__Work to be completed__. When you reach the line containing "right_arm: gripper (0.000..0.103", stop after it; until then, copy each line of the listing exactly, starting with the first.

__Data shown__.
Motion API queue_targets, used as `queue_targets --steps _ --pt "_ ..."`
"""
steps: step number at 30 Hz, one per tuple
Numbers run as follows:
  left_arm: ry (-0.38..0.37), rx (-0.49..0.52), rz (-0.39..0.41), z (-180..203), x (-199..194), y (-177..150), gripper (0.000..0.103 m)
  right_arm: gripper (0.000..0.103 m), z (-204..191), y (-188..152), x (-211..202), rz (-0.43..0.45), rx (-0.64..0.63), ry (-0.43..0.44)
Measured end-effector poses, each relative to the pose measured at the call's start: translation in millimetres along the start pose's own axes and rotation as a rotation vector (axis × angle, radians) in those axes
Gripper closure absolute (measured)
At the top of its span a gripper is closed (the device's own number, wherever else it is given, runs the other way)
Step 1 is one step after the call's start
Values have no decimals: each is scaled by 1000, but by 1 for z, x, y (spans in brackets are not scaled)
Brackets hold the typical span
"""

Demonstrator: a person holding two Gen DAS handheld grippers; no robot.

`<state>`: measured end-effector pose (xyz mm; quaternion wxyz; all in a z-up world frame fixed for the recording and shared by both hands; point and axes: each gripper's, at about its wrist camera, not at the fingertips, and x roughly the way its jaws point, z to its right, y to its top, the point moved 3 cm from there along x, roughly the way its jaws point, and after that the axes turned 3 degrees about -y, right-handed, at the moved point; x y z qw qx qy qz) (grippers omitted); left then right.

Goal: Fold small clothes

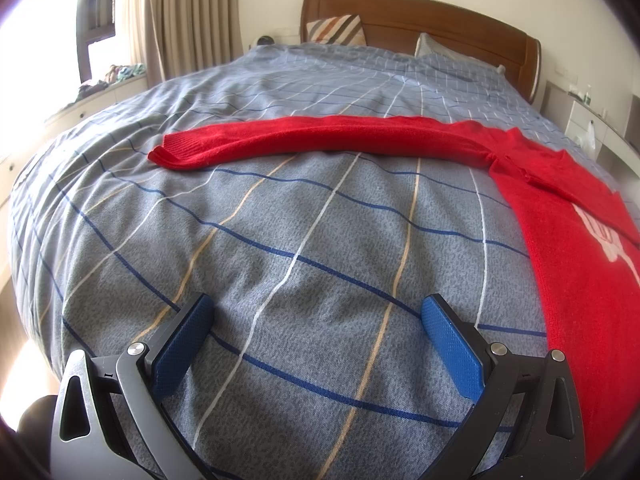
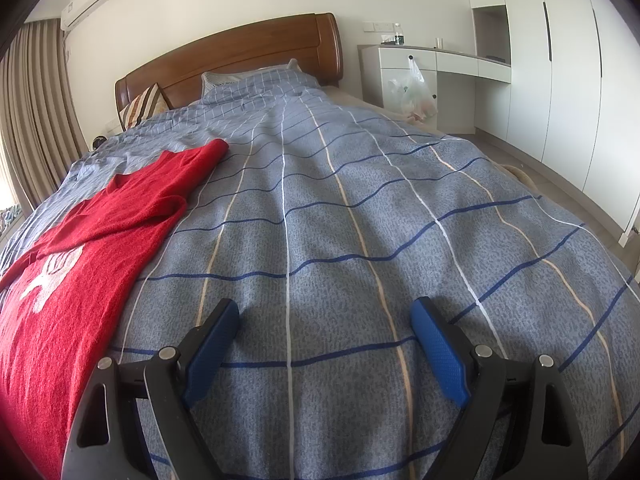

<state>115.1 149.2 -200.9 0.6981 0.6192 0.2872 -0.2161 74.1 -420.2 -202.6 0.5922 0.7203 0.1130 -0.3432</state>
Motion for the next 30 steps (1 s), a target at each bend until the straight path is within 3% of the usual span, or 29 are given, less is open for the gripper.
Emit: queue_targets --steps 13,15,18,24,27,30 --pt "-6 -4 -22 -1 -1 2 0 16 0 0 0 0 0 0" --pt "-44 -35 -59 -5 -3 9 0 16 0 0 0 0 0 0" --pt "-168 -131 -65 -22 -13 32 0 16 0 0 0 0 0 0" --pt "-213 -337 -29 -105 -19 89 0 15 -1 0 1 -1 0 0" --pt "-160 -421 -61 -159 -2 102 1 15 -1 0 1 0 0 0" --pt "-130 -477 -141 -193 26 107 3 15 -1 0 1 -1 -1 -1"
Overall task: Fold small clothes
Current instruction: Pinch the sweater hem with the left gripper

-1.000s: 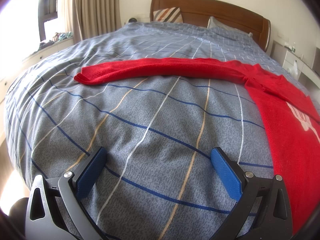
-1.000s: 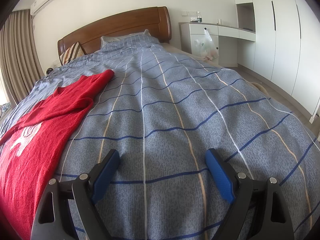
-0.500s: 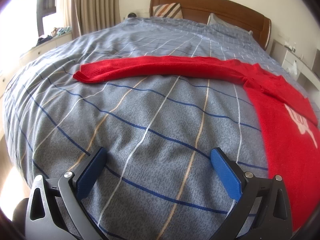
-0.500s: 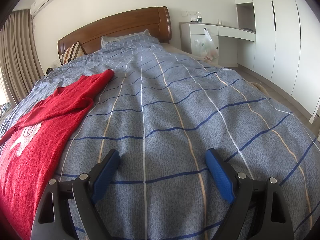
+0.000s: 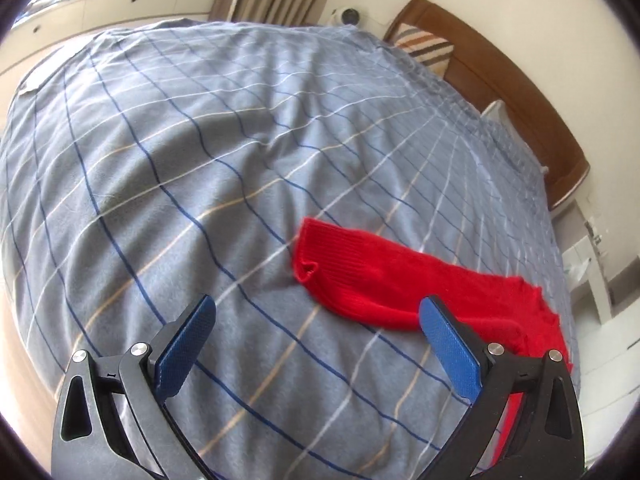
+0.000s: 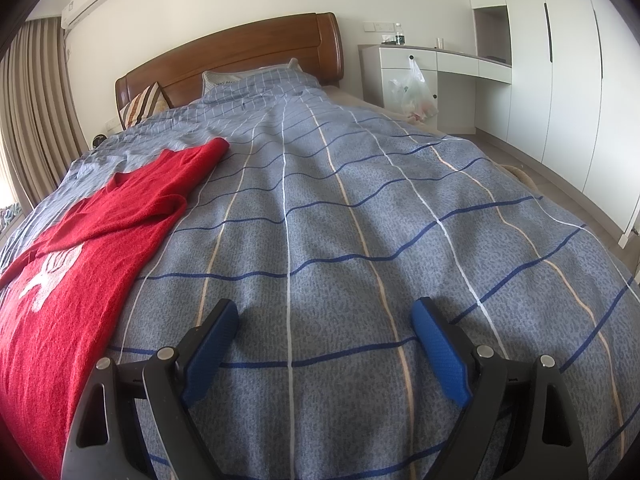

__Result of this task__.
Motion API queue_targets, used as `queue_targets --steps _ --pt "_ ..."`
"""
steps: step number at 30 Hz, one per tuple
Numbers run as follows:
  left_arm: ry (-0.38..0.37), rx (-0.49..0.52), rz (-0.39..0.41), z (-180..203), x (-199..194), y (-177..150), gripper (0.000..0.103 m)
  right_arm: gripper (0.000..0.103 m), z (-204..191), y (-188..152), x (-211..202), rz (-0.43..0.45), rx (-0.64..0.63), ry (-0.43..0.44)

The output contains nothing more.